### [Material provided]
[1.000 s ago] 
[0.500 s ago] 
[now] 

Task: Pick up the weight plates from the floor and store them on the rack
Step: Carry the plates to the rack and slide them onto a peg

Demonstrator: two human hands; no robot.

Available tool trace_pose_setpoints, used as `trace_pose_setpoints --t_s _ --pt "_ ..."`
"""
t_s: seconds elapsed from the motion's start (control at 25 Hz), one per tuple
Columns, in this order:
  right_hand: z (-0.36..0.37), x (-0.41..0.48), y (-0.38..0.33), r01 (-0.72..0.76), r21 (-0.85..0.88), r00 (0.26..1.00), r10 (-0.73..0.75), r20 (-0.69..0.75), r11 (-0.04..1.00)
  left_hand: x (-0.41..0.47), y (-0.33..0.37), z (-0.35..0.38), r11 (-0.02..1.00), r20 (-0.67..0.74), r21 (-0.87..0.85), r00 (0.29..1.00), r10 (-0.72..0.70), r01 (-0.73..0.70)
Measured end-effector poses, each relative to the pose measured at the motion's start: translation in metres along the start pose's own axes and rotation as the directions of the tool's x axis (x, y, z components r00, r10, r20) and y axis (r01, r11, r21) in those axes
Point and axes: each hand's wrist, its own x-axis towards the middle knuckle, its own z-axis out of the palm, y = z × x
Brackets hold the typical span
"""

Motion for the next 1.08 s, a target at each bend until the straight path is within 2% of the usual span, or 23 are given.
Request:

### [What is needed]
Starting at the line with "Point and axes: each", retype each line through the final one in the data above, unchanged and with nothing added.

### [Written answer]
Point and axes: each hand's wrist, its own x-axis towards the middle knuckle, its own z-axis out of the palm, y = z × x
Brackets hold the typical span
"""

Motion for the next 1.08 s, a target at each bend until the straight path is within 2% of the usual span, or 23 are given.
Request:

With this, the output is complete.